> YOUR ASSIGNMENT
Return the records below exactly, leaving nothing out.

Stored records:
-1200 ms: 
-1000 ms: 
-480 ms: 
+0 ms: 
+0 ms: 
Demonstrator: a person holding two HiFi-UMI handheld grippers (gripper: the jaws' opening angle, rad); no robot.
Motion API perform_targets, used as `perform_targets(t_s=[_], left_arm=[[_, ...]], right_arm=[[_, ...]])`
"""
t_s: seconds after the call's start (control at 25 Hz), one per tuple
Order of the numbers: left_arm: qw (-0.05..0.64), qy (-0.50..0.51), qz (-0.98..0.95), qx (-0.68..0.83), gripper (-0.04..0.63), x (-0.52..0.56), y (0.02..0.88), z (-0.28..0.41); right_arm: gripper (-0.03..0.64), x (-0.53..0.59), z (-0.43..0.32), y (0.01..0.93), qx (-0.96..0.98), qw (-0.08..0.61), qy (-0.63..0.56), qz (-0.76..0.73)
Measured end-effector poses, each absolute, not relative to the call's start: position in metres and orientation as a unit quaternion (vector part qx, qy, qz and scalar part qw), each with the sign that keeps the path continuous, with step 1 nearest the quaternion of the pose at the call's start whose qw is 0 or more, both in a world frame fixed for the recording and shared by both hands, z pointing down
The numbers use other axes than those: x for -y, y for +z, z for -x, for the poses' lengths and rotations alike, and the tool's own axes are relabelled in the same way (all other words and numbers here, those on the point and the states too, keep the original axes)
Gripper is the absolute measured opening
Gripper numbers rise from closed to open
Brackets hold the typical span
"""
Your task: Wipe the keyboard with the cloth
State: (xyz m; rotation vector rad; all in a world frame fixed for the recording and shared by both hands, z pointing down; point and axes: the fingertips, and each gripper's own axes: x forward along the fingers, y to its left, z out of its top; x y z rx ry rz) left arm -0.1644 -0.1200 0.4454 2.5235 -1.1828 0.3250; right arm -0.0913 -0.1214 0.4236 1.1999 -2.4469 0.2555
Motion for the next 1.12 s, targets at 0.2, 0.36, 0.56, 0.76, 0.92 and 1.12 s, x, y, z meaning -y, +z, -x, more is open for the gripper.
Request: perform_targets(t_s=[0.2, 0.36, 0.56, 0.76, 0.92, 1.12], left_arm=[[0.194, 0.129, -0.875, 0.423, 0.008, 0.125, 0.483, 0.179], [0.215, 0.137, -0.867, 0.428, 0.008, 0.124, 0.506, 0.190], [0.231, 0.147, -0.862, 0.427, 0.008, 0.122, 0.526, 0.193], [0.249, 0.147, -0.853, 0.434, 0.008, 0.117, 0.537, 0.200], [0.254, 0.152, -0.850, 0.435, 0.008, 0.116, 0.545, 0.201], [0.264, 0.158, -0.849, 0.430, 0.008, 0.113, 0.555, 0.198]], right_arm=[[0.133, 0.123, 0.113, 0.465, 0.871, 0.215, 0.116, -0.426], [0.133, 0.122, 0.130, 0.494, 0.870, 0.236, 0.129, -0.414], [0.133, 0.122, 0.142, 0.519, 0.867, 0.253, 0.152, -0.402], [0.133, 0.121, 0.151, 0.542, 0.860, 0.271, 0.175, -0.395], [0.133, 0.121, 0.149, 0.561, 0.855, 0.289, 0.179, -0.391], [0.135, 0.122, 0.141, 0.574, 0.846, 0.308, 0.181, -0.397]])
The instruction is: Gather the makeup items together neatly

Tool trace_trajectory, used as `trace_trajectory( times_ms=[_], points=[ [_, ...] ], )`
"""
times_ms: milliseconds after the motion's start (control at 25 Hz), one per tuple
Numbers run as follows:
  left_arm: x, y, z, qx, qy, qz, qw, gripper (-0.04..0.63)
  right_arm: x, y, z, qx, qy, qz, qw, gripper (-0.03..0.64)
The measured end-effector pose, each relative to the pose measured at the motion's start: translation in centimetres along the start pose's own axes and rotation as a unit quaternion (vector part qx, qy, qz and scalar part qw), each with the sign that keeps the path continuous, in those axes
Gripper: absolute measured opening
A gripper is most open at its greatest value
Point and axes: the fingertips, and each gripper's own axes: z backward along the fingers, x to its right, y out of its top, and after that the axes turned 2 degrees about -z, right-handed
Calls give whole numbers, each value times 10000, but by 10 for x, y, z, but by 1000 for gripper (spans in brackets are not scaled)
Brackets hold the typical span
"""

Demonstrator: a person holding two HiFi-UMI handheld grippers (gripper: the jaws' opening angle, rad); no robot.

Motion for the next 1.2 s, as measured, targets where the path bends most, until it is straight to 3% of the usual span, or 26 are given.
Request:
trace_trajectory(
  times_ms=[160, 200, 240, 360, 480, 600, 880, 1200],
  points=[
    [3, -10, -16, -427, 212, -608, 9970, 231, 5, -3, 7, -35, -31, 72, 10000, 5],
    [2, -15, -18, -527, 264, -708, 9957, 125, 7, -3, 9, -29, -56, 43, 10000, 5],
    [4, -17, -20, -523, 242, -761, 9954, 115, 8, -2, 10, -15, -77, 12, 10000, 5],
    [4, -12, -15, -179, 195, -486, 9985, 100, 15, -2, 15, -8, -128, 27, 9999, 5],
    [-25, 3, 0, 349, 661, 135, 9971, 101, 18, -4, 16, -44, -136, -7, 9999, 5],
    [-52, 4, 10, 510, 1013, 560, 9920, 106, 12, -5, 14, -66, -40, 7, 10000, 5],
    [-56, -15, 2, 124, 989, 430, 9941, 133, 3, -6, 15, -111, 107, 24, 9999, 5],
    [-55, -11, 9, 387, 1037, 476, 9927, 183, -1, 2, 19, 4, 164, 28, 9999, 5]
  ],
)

> REPLY
-1200 ms: 
-1000 ms: 
-480 ms: 
+0 ms: 
+0 ms: 
Demonstrator: a person holding two HiFi-UMI handheld grippers (gripper: the jaws' opening angle, rad); no robot.
Motion API perform_targets, used as `perform_targets(t_s=[_], left_arm=[[_, ...]], right_arm=[[_, ...]])`
"""
t_s: seconds after the call's start (control at 25 Hz), one per tuple
Order of the numbers: left_arm: qw (-0.05..0.64), qy (-0.50..0.51), qz (-0.98..0.95), qx (-0.68..0.83), gripper (-0.04..0.63), x (-0.52..0.56), y (0.02..0.88), z (-0.28..0.41); right_arm: gripper (-0.03..0.64), x (-0.53..0.59), z (-0.43..0.32), y (0.01..0.93), qx (-0.96..0.98), qw (-0.08..0.61), qy (-0.63..0.56), qz (-0.76..0.73)
Measured end-effector poses, each absolute, not relative to the call's start: position in metres and orientation as a unit quaternion (vector part qx, qy, qz and scalar part qw), each with the sign that keeps the path continuous, with step 1 nearest the quaternion of the pose at the call's start whose qw is 0 or more, both in a world frame fixed for the recording and shared by both hands, z pointing down
The numbers use other axes than those: x for -y, y for +z, z for -x, for the poses' lengths and rotations alike, and the tool's own axes are relabelled in the same way (all other words and numbers here, those on the point and the states too, keep the original axes)
Gripper is the absolute measured opening
Gripper numbers rise from closed to open
Brackets hold the typical span
"""
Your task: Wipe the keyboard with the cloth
State: (xyz m; rotation vector rad; all in a world frame fixed for the recording and shared by both hands, z pointing down; point and axes: the fingertips, and each gripper's own axes: x forward along the fingers, y to its left, z out of its top; x y z rx ry rz) left arm -0.1644 -0.1200 0.4454 2.5235 -1.1828 0.3250; right arm -0.0913 -0.1214 0.4236 1.1999 -2.4469 0.2555
Motion for the next 1.12 s, targets at 0.2, 0.36, 0.56, 0.76, 0.92 and 1.12 s, x, y, z meaning -y, +z, -x, more is open for the gripper.
Request: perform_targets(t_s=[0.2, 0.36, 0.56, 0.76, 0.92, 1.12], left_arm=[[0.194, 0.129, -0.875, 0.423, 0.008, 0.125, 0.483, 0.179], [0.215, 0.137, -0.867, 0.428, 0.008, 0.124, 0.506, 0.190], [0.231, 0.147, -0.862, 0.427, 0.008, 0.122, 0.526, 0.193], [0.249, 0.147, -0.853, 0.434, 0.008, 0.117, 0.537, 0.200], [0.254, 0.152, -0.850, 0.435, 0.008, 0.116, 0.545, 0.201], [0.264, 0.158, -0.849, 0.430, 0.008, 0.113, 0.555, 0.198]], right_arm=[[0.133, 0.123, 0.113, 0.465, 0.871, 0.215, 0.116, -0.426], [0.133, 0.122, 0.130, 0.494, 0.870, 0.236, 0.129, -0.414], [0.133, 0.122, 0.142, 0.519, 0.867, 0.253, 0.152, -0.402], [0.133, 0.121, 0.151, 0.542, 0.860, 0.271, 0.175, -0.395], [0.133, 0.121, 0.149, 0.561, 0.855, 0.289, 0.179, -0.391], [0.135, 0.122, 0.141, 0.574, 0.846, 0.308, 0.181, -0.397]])
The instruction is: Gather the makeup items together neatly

Tool trace_trajectory, used as `trace_trajectory( times_ms=[_], points=[ [_, ...] ], )`
"""
times_ms: milliseconds after the motion's start (control at 25 Hz), one per tuple
Numbers run as follows:
  left_arm: x, y, z, qx, qy, qz, qw, gripper (-0.04..0.63)
  right_arm: x, y, z, qx, qy, qz, qw, gripper (-0.03..0.64)
The measured end-effector pose, each relative to the pose measured at the motion's start: translation in centimetres along the start pose's own axes and rotation as a unit quaternion (vector part qx, qy, qz and scalar part qw), each with the sign that keeps the path continuous, in those axes
Gripper: absolute measured opening
A gripper is most open at its greatest value
Point and axes: the fingertips, and each gripper's own axes: z backward along the fingers, x to its right, y out of its top, and after that the axes turned 2 degrees about -z, right-handed
Calls give whole numbers, each value times 10000, but by 10 for x, y, z, but by 1000 for gripper (spans in brackets are not scaled)
Brackets hold the typical span
"""

Demonstrator: a person holding two HiFi-UMI handheld grippers (gripper: the jaws' opening angle, rad); no robot.

Motion for the next 1.2 s, as measured, targets where the path bends most, until it is straight to 3% of the usual span, or 26 are given.
Request:
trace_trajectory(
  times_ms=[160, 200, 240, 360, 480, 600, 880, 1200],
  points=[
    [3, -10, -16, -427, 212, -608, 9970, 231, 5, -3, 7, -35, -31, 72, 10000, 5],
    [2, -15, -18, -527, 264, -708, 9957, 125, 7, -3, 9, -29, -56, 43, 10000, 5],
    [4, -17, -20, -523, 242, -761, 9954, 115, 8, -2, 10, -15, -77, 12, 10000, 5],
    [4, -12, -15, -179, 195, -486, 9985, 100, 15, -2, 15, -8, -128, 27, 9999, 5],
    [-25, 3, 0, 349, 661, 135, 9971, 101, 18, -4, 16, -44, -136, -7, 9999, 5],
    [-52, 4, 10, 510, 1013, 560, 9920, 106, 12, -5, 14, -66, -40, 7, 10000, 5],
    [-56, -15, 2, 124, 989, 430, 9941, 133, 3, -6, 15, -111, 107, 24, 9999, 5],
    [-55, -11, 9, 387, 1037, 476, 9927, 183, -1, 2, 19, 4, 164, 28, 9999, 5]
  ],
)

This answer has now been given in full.